Reports from the hospitality sector have shown a significant increase in the number of pubs closing, amidst challenging circumstances. The data, from accountancy firm UHY Hacker Young, is based on a year-on-year comparison of the number of insolvencies for pub firms and it shows a 180% increase in the last 12 months.
There are various influences driving the downturn in pub revenues, some of which are lifestyle related whilst others may be external factors beyond the control of landlords and the pub chains.
Covid obviously created a significant shift in people’s views around socialising in communal spaces and the extended period of lockdown led many to find alternative means of socialising with friends. The result is we now see a mix of smaller gatherings, in slightly less populated venues, such as restaurants or at home, whilst some will actively shy away from time in busy spaces – namely pubs – at all.
Despite research suggesting that alcohol consumption actually increased in the covid period, the majority of this remained ‘indoors’ at home and this is where it appears to have stayed.
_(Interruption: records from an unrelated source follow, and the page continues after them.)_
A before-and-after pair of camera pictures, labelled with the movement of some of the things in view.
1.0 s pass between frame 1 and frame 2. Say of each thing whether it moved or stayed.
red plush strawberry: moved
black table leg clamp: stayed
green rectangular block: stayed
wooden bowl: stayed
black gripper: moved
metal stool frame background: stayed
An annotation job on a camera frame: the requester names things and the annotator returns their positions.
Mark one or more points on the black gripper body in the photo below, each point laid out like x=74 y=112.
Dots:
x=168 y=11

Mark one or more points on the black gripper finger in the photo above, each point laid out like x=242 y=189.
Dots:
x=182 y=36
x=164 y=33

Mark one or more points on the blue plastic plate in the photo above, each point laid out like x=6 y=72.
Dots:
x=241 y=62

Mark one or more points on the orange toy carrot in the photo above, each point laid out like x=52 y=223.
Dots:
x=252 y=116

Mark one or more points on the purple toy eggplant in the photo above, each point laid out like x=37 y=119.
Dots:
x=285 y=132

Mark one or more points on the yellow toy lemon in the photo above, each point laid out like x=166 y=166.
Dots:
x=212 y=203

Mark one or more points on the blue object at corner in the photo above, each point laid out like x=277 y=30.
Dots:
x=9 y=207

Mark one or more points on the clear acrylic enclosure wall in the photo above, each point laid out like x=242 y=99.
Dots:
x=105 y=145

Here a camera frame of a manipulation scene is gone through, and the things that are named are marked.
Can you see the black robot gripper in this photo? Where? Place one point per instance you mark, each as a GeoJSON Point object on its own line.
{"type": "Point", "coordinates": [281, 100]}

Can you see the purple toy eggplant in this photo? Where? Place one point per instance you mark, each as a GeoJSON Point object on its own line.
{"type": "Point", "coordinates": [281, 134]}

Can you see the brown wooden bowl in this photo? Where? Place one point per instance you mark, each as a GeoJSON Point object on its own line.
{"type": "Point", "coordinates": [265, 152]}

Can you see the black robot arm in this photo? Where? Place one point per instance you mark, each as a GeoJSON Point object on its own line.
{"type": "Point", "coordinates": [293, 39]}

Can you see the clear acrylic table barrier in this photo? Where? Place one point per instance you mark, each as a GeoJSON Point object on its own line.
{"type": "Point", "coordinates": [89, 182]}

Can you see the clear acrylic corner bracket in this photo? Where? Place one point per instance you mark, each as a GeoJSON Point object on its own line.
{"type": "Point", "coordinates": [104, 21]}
But there is also a longer term shift being witnessed with the younger generation seemingly less interested in the pub and club scene, preferring instead virtual meet ups, exercise at the gym and activity based get togethers.
It’s fair to say that 2022 also presented a large number of financial obstacles to pubs, primarily around the reaction of the economy to global issues, but also down to domestic policy. Many city centre operators are citing the rail strikes, which clustered around the festive season, as a major contributor to their issues – having hit revenues during what is traditionally their best trading period.
But strikes merely compounded the problem around the cost of living and the second half of 2022 was when it really began to bite. Rising household costs, fuel, energy, food and drink along with double digit inflation hit disposable incomes and it now appears the hospitality and leisure trade has paid the price.
With little room for manoeuvre, nobody is expecting the Chancellor to pull a rabbit out of the hat come the March 2023 budget, but there may be some concessions for operators around rates and duty if there is any spare change in the accounts.